Summary: Strengthen in Christ

Paul closes his letter with a liturgical doxology that easily lends itself to a formal worship setting. As much as the letter is a tightly woven piece of logic, so too one finds a structural symmetry to the text that contributes to its overall cohesiveness. Paul’s final thoughts bear a striking similarity to his introductory comments. For example, he speaks of imparting a spiritual gift to strengthen you 1.11 / Now to him who is able to strengthen you 16.25; he describes the good news as the gospel of God in 1.1 / my gospel in 16.25; this gospel was promised beforehand 1.2 / the mystery kept secret for long ages 16.25; through the prophets 1.2 / now disclosed through the prophetic writings 16.26; to bring about obedience of faith 1.5 / to bring about the obedience of faith 16.26. Between the opening and closing of the letter Paul defends his thesis that the righteous shall life by faith (1.17) and that God is at work to bring about the obedience of faith (16.26).


At the very heart of Paul’s doxology is the revelation of salvation through faith in Jesus Christ. This good news fulfills the ancient prophecies about the coming Messiah. Preaching Jesus Christ is essential to salvation: But how are they to call on him in whom they have not believed? And how are they to believe in him of whom they have never heard? And how are they to hear without someone preaching? And how are they to preach unless they are sent? (Romans 10.14-15). Hearing the proclamation that Christ’s death is a propitiating sacrifice that satisfies God’s just requirement for man’s sin (Romans 3.21-26) is a necessary precursor to salvation. Everyone who confesses Jesus Christ is Lord having, believed in his heart that God raised him from the dead, will be saved (Romans 10.9-13). The gospel is the culmination of God’s plan of salvation. It was a mystery kept secret for long ages, but it was God’s plan all along (cp. 2 Timothy 1.8-10). The thread of the gospel is woven throughout the Old Testament, but it was only fully understood in the life, death and resurrection of God’s Son the Messiah.

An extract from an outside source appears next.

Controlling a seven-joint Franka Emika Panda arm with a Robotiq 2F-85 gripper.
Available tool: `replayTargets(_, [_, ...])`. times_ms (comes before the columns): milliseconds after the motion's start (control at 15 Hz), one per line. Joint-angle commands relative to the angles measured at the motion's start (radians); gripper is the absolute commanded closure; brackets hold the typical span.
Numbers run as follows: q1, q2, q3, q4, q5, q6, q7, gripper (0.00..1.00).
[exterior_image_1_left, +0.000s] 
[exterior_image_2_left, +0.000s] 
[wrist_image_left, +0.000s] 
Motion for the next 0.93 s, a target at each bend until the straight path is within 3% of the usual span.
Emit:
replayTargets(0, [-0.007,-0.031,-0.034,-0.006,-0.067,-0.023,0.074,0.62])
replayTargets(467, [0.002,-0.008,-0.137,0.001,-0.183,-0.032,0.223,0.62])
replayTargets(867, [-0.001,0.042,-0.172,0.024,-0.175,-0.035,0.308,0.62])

The gospel is a source of strength for Christians. Salvation is not a consequence of good deeds, it is applied to the life of the believer by the effectual working of the Holy Spirit. Moreover, God assures the believer of his salvation by taking up residence in his heart through his Spirit (Ephesians 1.13; cp. John 14.26; 16.7). The dramatic effect of the gospel in the life of believers is described by Paul in his prayer for them that the God of our Lord Jesus Christ, the Father of glory, may give you a spirit of wisdom and revelation in the knowledge of him, having the eyes of your hearts enlightened, that you may know what is the hope to which he has called you, what are the riches of his glorious inheritance in the saints, and what is the immeasurable greatness of his power toward us who believe, according to the working of his great might that he worked in Christ when he raised him from the dead and seated him at his right hand in the heavenly places, far above all rule and authority and power and dominion, and above every name that is named, not only in this age but also in the one to come. And he put all things under his feet and gave him as head over all things to the church, which is his body, the fullness of him who fills all in all (Ephesians 1.17-23; cp. 1 Thessalonians 5.23-24). Such is the power of the gospel.


Though the Old Testament prophets anticipate the coming Messiah and God’s deliverance, the means of his salvation was obscure to all. Paul declares that this is no longer true. Of course, no one can claim to be utterly ignorant about God: For the wrath of God is revealed from heaven against all ungodliness and unrighteousness of men, who by their unrighteousness suppress the truth. For what can be known about God is plain to them, because God has shown it to them. For his invisible attributes, namely, his eternal power and divine nature, have been clearly perceived, ever since the creation of the world, in the things that have been made so they are without excuse (Romans 1.18-20; cp. Psalm 19.1-6). Even a very cursory understanding of the cosmos ought to produce a sense wonder and awe at the majesty of God’s power (Job 26; 38-41). Natural revelation, however, is not enough; it is wordless and though it may lead the contemplative person to deduce God’s existence, even eliciting a sense of wonder, without propositional revelation there can be no salvation (cp. Psalm 19.7-14). God intervenes in history and his supreme intervention was in the sending of his Son (Hebrews 1.1-4).